Self-serve analytics and insights (preview)
Self-serve analytics and insights refer to data, tools, and platforms that enable business users to access, analyze, and generate insights from data independently. The Microsoft Purview data governance application publishes domain model of metadata into Fabric OneLake and AdlsG2 (Azure Data Lake storage), allowing customers to analyze and generate insights by bringing their own tools and compute. Self-service analytics of data governance metadata is valuable in driving continuous improvement of customers' data estate health management and fostering a data-driven culture across the organization by democratizing access to data estate insights and health management.
Key components
- Data Model: 3NF Model with domains and dimensions details
- Metadata: Data governance metadata that includes:
- Governance domains
- data products
- data assets
- glossary terms
- subscription request
- data quality rules
- dimensions
- data quality facts (pass and fail counts)
Benefits
- Empowerment: Empowers data practitioners, data product owners, data stewards, and analysts to explore data governance metadata and link metadata from various sources to derive insights.
- Flexibility and Efficiency: Customer will able to create custom reports in addition to out-of-the-box reports in health management.
- Agility: Allows customers organizations to respond more swiftly to health management issues and remediation.
- Cost-Effective: Reduces the need for setting up platforms and build tools. All data is available in OneLake and customer will able to use available tools (Fabric semantic model, PBI reporting, Data flow, and notebook) in OneLake.

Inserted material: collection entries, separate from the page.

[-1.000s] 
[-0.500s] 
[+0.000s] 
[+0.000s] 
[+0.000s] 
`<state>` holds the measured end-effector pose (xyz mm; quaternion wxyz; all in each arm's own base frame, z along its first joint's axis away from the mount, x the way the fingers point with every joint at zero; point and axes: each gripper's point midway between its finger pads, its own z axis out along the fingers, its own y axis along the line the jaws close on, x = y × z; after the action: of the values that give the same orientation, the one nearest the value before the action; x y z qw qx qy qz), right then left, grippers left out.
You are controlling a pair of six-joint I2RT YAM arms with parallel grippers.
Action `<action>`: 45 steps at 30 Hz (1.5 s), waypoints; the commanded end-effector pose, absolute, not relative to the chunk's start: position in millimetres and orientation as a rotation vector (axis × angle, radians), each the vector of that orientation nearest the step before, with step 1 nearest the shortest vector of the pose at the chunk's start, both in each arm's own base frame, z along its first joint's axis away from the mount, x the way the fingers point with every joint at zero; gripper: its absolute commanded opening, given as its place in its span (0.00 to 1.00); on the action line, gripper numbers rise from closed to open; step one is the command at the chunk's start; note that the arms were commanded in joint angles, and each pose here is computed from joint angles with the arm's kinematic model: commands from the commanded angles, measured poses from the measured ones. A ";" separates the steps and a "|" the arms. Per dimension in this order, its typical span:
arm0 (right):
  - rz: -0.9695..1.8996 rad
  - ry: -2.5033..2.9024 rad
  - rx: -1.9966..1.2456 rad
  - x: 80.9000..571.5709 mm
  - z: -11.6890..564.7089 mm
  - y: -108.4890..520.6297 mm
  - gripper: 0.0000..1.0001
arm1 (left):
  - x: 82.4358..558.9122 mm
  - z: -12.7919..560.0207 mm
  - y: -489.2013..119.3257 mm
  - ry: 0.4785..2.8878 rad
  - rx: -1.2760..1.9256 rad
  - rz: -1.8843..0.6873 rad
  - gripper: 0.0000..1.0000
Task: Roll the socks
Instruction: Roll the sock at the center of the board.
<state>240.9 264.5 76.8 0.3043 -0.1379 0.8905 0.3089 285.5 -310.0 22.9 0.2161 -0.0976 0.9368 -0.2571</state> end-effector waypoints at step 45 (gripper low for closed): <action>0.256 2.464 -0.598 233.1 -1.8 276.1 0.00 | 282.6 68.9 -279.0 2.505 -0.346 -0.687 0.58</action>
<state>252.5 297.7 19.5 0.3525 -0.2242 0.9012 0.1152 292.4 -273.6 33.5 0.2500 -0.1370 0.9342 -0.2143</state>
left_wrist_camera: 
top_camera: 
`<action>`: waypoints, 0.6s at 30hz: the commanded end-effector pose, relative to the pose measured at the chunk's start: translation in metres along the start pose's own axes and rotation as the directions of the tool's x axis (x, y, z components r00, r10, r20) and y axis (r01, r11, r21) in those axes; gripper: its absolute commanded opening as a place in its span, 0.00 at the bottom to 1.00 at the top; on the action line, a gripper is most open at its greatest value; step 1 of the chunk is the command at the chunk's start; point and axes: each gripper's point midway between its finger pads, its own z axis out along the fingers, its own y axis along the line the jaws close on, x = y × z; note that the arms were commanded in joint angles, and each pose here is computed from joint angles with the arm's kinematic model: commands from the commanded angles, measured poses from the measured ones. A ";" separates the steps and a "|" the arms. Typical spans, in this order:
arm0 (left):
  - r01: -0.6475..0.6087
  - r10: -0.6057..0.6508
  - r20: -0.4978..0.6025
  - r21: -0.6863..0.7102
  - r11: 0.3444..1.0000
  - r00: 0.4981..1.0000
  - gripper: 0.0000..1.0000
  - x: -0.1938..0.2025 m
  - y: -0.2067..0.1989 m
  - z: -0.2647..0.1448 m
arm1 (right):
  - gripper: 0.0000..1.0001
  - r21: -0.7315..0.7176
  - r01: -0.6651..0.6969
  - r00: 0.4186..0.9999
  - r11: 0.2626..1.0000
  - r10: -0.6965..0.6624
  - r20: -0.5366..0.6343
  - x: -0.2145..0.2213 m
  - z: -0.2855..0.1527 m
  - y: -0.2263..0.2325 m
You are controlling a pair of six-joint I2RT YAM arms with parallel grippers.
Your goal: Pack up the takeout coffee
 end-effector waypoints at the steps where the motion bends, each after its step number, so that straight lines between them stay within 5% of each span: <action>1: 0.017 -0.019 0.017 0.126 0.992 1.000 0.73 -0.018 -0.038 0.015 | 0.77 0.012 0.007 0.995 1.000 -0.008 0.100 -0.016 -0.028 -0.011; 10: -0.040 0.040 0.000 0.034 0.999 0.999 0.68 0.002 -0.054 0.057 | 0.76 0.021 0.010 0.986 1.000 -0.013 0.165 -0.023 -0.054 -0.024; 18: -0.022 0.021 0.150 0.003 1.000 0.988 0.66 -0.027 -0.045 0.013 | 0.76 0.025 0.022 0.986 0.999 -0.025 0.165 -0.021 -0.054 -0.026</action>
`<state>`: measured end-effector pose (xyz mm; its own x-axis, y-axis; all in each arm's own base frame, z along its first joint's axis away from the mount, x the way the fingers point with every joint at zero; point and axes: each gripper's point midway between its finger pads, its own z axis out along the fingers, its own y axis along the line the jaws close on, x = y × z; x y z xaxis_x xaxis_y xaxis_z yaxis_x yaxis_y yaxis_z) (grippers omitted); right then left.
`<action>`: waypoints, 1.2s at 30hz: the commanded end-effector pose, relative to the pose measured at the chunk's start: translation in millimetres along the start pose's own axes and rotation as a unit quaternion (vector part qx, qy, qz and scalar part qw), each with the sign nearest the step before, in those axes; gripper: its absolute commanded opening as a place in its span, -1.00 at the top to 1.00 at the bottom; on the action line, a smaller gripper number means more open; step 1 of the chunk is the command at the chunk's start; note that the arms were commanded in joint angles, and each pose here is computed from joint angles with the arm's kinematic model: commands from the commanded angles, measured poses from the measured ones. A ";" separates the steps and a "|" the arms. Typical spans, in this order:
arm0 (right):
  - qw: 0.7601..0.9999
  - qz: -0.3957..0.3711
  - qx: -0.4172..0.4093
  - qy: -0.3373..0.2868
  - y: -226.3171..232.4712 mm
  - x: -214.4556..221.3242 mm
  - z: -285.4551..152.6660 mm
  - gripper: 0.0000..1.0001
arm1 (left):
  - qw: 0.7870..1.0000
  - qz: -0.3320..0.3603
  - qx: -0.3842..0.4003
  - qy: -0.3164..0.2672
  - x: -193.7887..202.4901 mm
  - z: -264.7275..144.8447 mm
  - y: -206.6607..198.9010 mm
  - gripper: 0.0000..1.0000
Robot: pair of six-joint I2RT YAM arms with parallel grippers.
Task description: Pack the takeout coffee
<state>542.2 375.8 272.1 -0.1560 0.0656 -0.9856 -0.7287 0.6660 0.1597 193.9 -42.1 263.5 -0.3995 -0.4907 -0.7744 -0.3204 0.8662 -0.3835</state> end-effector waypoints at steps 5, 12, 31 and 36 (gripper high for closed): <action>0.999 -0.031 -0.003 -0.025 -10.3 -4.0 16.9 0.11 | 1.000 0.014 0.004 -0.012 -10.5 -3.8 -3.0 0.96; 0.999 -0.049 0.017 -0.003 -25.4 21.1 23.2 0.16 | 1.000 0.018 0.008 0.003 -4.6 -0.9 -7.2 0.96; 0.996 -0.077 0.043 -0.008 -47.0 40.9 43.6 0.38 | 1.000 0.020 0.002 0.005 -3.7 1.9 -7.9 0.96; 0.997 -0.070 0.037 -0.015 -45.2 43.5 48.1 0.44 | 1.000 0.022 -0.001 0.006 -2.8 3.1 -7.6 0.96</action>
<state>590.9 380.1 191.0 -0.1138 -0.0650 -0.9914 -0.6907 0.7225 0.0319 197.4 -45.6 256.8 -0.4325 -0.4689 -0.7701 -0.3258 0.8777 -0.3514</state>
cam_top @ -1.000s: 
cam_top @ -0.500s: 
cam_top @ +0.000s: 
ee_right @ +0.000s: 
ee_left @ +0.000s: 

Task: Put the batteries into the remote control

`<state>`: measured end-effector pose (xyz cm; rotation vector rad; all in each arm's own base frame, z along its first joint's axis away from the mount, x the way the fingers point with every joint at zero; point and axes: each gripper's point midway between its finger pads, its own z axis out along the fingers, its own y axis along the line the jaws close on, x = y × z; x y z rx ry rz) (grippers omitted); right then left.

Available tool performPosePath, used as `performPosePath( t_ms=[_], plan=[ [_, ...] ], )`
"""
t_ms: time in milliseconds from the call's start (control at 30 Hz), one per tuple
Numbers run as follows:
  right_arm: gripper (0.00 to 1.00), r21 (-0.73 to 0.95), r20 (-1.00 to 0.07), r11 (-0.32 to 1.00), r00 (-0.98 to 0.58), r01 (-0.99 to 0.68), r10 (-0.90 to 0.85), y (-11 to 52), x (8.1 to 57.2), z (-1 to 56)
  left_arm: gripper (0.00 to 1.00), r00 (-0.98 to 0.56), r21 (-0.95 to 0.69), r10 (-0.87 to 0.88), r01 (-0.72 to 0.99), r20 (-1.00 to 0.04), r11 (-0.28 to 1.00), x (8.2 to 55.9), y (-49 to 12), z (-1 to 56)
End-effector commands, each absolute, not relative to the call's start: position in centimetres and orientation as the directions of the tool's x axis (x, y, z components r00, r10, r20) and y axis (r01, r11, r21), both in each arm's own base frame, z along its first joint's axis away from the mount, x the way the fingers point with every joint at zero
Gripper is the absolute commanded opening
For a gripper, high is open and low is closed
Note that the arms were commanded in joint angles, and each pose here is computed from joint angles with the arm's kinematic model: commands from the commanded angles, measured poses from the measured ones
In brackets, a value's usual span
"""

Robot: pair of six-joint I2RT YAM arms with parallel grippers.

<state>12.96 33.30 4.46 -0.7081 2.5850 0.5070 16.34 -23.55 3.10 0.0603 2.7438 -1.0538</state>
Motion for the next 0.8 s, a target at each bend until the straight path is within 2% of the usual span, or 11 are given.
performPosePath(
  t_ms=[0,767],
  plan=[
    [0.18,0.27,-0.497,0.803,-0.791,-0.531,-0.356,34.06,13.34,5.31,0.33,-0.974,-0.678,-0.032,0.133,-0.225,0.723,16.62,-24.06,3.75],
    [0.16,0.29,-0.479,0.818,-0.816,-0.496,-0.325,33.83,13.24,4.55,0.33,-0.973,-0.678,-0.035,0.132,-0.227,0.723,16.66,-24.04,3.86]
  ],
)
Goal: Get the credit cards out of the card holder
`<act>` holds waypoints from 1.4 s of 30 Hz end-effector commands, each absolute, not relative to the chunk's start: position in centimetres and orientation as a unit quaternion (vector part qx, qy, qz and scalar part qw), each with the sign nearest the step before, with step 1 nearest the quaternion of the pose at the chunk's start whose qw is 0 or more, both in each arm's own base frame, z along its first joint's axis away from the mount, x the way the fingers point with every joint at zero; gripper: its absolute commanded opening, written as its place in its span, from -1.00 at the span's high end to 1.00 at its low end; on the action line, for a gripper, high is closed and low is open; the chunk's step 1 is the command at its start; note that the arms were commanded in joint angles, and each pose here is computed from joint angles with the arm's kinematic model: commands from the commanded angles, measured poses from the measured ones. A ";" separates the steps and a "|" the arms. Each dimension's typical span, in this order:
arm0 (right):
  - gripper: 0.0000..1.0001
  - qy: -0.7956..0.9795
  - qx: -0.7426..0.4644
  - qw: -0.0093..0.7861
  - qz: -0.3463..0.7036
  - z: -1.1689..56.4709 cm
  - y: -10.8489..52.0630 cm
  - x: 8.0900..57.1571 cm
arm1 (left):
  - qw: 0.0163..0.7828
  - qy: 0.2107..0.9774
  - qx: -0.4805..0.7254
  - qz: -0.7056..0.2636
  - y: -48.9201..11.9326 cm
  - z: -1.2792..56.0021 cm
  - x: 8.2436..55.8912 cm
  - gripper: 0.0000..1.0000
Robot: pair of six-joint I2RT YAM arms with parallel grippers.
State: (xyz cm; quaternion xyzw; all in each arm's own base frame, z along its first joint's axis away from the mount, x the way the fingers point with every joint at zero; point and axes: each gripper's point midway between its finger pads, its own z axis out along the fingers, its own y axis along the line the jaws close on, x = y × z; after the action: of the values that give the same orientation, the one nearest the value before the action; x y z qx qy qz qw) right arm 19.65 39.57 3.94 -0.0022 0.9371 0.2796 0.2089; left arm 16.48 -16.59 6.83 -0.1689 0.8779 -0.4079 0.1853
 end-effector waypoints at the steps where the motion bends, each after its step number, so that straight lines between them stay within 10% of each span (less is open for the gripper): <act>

Currently available reports (out-of-the-box)
Here are the available out-of-the-box reports. These reports aren't customizable.
- Classic assets - an overview of assets by type and collection, and their curation status.
- Classic catalog adoption - to understand at a glance how Unified Catalog is being used. your glossary, providing a snapshot of terms and their status.
- Classic classifications - an overview of assets classified and the types of classifications.
- Classic data stewardship - an overview of assets classified and the types of classifications.
- Classic glossary - health and use of glossary terms.
- Classic sensitivity labels -an overview of assets that have sensitivity labels applied and the types of labels applied.
- Data governance - The data governance health report allows your team to track your health progress at a glance, and identify areas that need more work.
- Data quality health - Data quality dimensions and data quality rules performance reporting.
Data model for self-serve analytics metadata
The 3NF domain model is part of the normalization process in relational database design, which ensures that the database is free of redundancy and update anomalies. A database schema is in the Third Normal Form if it meets the requirements of the First and Second Normal Forms and all its attributes are functionally dependent only on the primary key. The purpose of 3NF domain model is used to structure data in a way that minimizes duplication and ensures data integrity. It focuses on breaking down data into smaller, related tables where each piece of information is stored only once.
Characteristics:
- Elimination of Transitive Dependencies: Nonkey attributes shouldn't depend on other nonkey attributes.
- Logical Grouping: Data is logically grouped into domains based on its function or meaning.
- Entity-Relationship Diagrams (ERDs): Commonly used to represent 3NF domain models, showing how entities relate to each other.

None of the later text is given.